* **Required action**:
Could you output the entire listing without altering anything?

* **Source data**:

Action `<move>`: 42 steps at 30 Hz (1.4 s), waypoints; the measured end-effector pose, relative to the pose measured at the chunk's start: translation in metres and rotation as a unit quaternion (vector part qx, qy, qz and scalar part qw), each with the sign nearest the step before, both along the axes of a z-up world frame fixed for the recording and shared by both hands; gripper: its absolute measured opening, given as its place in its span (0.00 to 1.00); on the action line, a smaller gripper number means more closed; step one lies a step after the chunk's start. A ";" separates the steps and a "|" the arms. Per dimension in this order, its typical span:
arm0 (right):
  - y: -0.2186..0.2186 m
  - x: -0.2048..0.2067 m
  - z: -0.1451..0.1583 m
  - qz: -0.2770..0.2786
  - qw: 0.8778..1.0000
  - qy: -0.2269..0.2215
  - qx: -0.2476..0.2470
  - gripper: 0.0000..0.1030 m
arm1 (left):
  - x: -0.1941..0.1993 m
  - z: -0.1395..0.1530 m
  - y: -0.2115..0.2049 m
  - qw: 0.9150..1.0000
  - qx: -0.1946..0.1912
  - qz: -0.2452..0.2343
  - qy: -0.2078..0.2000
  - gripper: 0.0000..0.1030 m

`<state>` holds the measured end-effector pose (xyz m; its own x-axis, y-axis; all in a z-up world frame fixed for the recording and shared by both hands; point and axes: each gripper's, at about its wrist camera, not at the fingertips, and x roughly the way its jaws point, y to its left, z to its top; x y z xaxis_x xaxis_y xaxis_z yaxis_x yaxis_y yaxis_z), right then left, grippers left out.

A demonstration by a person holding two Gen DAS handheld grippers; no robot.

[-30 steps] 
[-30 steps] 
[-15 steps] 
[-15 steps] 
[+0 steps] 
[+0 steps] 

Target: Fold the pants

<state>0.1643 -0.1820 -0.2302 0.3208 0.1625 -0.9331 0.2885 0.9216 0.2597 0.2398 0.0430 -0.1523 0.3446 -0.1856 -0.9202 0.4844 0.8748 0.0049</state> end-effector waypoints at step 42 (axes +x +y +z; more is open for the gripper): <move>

* **Exercise result**:
Action `<move>`: 42 steps at 30 Hz (1.4 s), waypoints; the measured end-effector pose, relative to the pose measured at the chunk's start: translation in metres and rotation as a unit quaternion (vector part qx, qy, qz and scalar part qw), each with the sign nearest the step before, both along the axes of a z-up world frame fixed for the recording and shared by both hands; gripper: its absolute measured opening, given as its place in its span (0.00 to 1.00); on the action line, a smaller gripper number means more closed; step one lies a step after the chunk's start. A ";" separates the steps and a "|" the arms. Per dimension in this order, its typical span:
arm0 (right):
  - y: -0.2186..0.2186 m
  - x: -0.2048..0.2067 m
  - z: -0.1451..0.1583 m
  - qz: -0.2770..0.2786
  - qw: 0.8778..1.0000
  - qy: -0.2269..0.2215
  - qx: -0.2476..0.2470
  - gripper: 0.0000..0.1030 m
arm1 (left):
  - x: -0.1941..0.1993 m
  - z: -0.1395..0.1530 m
  - y: -0.2115..0.2049 m
  - qw: 0.9150..1.0000
  - qx: -0.1946..0.1912
  - qz: -0.2452..0.2343
  - qy: -0.2078..0.2000
  - gripper: 0.0000..0.1030 m

`<state>` holds the measured end-effector pose (xyz m; its own x-axis, y-axis; all in a z-up world frame fixed for the recording and shared by both hands; point and axes: each gripper's, at about its wrist camera, not at the fingertips, and x roughly the way its jaws point, y to its left, z to its top; x y z xaxis_x xaxis_y xaxis_z yaxis_x yaxis_y yaxis_z), right then left, grippers left out.

A demonstration by a person holding two Gen DAS handheld grippers; no robot.

[-30 steps] 
[-30 steps] 
[-15 steps] 
[-15 steps] 
[+0 steps] 
[+0 steps] 

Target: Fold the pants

<state>0.1643 -0.1820 -0.2302 0.3208 0.1625 -0.9331 0.2885 0.9216 0.2597 0.2398 0.0430 -0.1523 0.3446 -0.1856 -0.9202 0.4844 0.8748 0.0049</state> end-effector waypoints at step 42 (axes +x +y +z; more is open for the gripper): <move>

What was requested is fully covered by this answer.